想起他俩第一次见面,南宫熠的感觉并不像在讨债……
哪里不对,她说不出来。
叩叩叩……
卧室的房门被轻柔的敲了两下,楚凌薇蹙着眉头,却还是应了一声:“进来。”
门再次被推开,带着些许清凉的风进来,一个高瘦淡漠的男人走了进来,他一身黑色西服,面色冷素且极具公式化:
“楚小姐,您好!我是江民,这段时间由我来负责您的安保,刚刚熠少吩咐,两天后,您可以去参加宋琰辰的葬礼,不过,您的身份只是吊唁者。”
“恶魔!他就是个恶魔,他刚刚明明答应要给宋琰辰一个体面的葬礼,我是宋琰辰唯一的亲人,怎么可以这样?”
楚凌薇一下子进入了备战模式,她满脸的怒气,肆无忌惮的咒骂着南宫熠。
可惜眼前的扑克牌男人,似乎不为所动,他安静的听着她宣洩完,恭敬的颌首,退了出去。
一副无条件可谈的模样。
“餵~你等下,南宫熠在哪里?”
楚凌薇意识到她对决的人设选错了方向,赶忙阻拦住眼前那扑克牌般冷素男人的离开。
江民顿住了脚步,他微乎其微的朝着手腕的方向一带而过,七点钟,熠少应该去了议事厅聆听特助沈家平的例行报告……
“熠少,去议事了。
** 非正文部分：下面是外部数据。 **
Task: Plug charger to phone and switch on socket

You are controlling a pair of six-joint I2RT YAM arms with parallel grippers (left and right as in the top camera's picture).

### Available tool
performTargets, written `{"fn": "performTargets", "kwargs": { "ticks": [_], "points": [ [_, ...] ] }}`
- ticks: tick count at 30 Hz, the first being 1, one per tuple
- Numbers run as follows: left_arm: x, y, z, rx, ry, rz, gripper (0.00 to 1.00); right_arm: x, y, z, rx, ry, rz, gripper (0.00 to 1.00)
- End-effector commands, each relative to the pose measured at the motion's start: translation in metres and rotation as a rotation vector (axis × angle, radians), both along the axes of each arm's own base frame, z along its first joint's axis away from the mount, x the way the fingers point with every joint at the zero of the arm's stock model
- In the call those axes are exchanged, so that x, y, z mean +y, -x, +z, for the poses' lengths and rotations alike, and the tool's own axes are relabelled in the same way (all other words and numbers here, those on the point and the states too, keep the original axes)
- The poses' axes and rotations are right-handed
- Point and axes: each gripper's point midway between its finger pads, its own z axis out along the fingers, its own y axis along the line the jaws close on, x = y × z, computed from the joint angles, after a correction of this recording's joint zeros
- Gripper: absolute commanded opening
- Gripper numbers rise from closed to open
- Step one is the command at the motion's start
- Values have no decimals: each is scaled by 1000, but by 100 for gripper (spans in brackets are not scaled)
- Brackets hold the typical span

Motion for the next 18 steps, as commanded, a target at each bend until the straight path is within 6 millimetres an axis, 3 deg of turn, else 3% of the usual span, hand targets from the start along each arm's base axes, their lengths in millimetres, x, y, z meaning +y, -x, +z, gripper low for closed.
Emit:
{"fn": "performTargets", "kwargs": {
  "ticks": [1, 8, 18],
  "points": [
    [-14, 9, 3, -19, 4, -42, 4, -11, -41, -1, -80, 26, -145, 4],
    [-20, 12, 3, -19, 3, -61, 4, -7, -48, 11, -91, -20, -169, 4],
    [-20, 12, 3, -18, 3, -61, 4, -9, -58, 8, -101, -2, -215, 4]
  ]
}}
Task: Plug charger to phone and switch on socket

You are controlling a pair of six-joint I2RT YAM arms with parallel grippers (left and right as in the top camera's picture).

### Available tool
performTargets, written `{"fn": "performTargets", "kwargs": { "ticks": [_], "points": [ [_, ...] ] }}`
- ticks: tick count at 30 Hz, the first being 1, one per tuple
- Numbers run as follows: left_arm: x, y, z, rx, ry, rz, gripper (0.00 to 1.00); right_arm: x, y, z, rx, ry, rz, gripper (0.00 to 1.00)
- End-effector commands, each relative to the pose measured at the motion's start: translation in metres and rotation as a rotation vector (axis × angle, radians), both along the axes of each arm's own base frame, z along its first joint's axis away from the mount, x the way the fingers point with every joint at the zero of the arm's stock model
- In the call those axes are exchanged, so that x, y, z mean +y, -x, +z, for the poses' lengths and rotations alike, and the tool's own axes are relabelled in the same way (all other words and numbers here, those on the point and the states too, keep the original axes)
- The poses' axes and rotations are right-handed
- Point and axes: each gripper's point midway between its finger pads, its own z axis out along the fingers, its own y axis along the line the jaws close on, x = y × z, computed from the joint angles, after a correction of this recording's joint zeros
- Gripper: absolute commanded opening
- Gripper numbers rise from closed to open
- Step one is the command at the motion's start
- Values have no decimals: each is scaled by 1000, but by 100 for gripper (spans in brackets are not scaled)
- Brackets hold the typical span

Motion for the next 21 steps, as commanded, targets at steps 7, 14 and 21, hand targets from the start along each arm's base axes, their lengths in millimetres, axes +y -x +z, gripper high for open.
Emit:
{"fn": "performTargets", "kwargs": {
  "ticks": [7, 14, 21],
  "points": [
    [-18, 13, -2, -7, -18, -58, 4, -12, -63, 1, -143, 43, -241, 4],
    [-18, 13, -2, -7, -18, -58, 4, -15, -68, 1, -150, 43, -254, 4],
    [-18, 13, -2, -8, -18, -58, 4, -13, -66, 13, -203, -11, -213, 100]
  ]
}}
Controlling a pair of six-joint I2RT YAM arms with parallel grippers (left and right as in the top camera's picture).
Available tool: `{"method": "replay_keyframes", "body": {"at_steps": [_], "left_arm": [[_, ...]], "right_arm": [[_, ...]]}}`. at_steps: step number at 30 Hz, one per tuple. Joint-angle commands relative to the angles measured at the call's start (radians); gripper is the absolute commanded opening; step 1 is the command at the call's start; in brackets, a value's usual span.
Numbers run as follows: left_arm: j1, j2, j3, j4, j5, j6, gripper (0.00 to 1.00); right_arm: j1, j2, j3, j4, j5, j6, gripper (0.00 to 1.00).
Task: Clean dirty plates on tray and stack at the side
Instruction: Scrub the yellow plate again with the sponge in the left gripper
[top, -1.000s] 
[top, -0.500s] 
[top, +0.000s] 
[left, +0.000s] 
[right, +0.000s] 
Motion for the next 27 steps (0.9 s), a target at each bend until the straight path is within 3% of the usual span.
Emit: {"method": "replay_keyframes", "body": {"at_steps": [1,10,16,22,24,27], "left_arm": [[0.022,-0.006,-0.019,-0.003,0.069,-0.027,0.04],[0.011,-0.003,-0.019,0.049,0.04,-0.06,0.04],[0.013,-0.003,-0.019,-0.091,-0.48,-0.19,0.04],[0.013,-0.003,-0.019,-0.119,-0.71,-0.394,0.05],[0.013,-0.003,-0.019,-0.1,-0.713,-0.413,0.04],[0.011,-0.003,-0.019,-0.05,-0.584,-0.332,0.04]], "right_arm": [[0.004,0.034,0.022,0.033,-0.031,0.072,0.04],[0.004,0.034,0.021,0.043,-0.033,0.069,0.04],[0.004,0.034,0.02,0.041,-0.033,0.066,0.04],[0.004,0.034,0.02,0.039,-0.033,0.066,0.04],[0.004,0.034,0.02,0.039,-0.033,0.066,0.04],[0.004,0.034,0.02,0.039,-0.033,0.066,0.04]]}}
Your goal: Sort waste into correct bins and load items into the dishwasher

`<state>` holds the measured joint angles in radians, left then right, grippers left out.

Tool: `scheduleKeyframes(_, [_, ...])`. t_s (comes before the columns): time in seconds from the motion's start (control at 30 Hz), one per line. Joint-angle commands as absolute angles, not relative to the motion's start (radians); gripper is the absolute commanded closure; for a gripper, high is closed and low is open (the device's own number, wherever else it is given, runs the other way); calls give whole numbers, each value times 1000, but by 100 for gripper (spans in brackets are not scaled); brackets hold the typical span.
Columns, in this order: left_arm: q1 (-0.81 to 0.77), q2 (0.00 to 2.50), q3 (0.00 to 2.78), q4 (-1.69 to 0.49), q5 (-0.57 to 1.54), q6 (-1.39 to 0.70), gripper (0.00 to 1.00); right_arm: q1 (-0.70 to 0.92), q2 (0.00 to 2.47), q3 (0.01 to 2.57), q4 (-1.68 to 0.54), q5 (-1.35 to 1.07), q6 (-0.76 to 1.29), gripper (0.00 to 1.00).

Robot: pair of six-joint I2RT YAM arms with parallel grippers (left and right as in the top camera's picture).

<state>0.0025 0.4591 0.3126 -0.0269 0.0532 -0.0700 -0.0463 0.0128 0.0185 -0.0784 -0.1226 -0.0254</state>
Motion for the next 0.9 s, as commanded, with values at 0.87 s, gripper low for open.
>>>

”
他剪短的回覆了一句,快步离开了。
议事?
楚凌薇望着江民快速阖上门,她踌躇着要不要去找南宫熠谈谈,可惜她手中的筹码实在少得可怜。
她烦躁的用手撸了撸额间的碎发,衣服被撕扯的不堪入目。
她可以不吃饭,却不能一身狼狈。